Atrial fibrillation (AF) can either be a consequence or an underlying mechanism of left ventricular systolic dysfunction. Patients included in the CASTLE-AF (Catheter Ablation vs. Standard Conventional Treatment in Patients With LV Dysfunction and AF) trial who suffered from AF and left ventricular systolic dysfunction benefited from an AF burden <50% after catheter ablation compared with those patients with an AF burden >50%. This analysis tried to explain the clinical findings of the CASTLE-AF trial regarding AF burden in a “back-to-bench” approach. To study the ventricular effects of different AF burdens, experiments were performed using human ventricular induced pluripotent stem cell–derived cardiomyocytes undergoing in vitro AF simulation. Epifluorescence microscopy, action potential measurements, and measurements of sarcomere regularity were conducted. Induced pluripotent stem cell–derived cardiomyocytes stimulated with AF burden of 60% or higher displayed typical hallmarks of heart failure. Ca2+ transient amplitude was significantly reduced indicating negative inotropic effects.
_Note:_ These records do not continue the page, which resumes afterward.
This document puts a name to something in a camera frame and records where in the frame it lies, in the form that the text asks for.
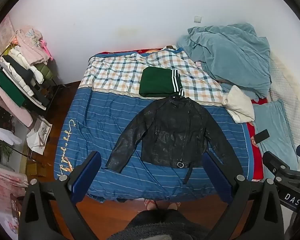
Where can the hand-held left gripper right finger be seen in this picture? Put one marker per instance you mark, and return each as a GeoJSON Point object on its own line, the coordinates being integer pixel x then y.
{"type": "Point", "coordinates": [216, 172]}

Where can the white wall switch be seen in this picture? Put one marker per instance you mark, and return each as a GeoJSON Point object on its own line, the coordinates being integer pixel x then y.
{"type": "Point", "coordinates": [197, 19]}

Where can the green potted plant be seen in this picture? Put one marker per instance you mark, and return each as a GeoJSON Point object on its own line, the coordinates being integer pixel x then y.
{"type": "Point", "coordinates": [5, 152]}

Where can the teal pillow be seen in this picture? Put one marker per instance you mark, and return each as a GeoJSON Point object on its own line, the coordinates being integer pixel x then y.
{"type": "Point", "coordinates": [275, 122]}

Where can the pink fluffy robe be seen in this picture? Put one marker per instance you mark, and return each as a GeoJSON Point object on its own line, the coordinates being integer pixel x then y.
{"type": "Point", "coordinates": [31, 47]}

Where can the white quilted mattress pad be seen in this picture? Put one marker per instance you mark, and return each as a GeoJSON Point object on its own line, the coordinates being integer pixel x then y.
{"type": "Point", "coordinates": [287, 92]}

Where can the person's foot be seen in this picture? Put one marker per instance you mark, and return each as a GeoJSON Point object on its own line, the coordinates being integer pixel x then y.
{"type": "Point", "coordinates": [150, 204]}
{"type": "Point", "coordinates": [173, 205]}

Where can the green pants with white stripes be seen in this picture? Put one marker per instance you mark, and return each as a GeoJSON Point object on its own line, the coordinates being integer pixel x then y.
{"type": "Point", "coordinates": [157, 82]}

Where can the pink floral curtain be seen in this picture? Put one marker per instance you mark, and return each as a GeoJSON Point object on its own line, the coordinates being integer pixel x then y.
{"type": "Point", "coordinates": [1, 40]}
{"type": "Point", "coordinates": [5, 180]}

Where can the blue striped plaid bedsheet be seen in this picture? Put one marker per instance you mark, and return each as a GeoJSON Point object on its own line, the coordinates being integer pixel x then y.
{"type": "Point", "coordinates": [102, 120]}

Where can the white fluffy garment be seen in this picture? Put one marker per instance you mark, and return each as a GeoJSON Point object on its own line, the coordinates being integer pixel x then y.
{"type": "Point", "coordinates": [240, 105]}

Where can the olive puffer jacket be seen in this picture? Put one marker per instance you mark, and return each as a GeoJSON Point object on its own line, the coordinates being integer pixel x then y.
{"type": "Point", "coordinates": [43, 72]}

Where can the black phone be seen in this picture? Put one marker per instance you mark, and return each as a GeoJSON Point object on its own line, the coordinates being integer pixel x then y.
{"type": "Point", "coordinates": [262, 135]}

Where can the pale pink hanging garment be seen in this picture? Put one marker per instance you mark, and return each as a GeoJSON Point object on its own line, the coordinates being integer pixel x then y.
{"type": "Point", "coordinates": [12, 110]}

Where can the green hanging garment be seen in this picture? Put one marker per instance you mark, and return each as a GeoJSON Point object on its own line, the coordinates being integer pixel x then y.
{"type": "Point", "coordinates": [8, 87]}

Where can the person's left foot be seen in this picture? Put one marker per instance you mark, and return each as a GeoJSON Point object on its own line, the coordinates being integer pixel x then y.
{"type": "Point", "coordinates": [150, 204]}

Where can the teal blanket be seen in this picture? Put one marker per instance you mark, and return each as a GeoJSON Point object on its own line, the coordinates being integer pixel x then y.
{"type": "Point", "coordinates": [227, 55]}

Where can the black leather jacket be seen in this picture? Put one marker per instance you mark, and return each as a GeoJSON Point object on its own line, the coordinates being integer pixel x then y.
{"type": "Point", "coordinates": [172, 135]}

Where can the white printed tote bag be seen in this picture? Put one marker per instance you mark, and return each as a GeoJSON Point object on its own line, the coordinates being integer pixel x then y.
{"type": "Point", "coordinates": [40, 135]}

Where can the black metal clothes rack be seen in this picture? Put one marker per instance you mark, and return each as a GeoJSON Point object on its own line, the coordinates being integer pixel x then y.
{"type": "Point", "coordinates": [52, 90]}

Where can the person's dark fleece clothing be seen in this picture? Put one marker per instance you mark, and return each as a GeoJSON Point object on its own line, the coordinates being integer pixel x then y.
{"type": "Point", "coordinates": [160, 225]}

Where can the white puffer jackets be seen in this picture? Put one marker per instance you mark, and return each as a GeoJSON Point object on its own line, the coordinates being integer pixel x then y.
{"type": "Point", "coordinates": [17, 65]}

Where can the person's right foot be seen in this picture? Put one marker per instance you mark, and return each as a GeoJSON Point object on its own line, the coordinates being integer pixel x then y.
{"type": "Point", "coordinates": [173, 205]}

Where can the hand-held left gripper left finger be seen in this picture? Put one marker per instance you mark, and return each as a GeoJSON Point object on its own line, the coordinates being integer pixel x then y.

Action potential duration was significantly prolonged, which represents a potential trigger for arrhythmias. A significant decrease of sarcomere regularity could explain impaired cardiac contractility in patients with high AF burden. These effects were more pronounced after 7 days of AF simulation compared with 48 hours. Significant functional and structural alterations occurred at the cellular level at a threshold of ∼50% AF burden as it was observed to be harmful in the CASTLE-AF trial. Therefore, these translational results may help to understand the findings of the CASTLE-AF trial. [Display omitted]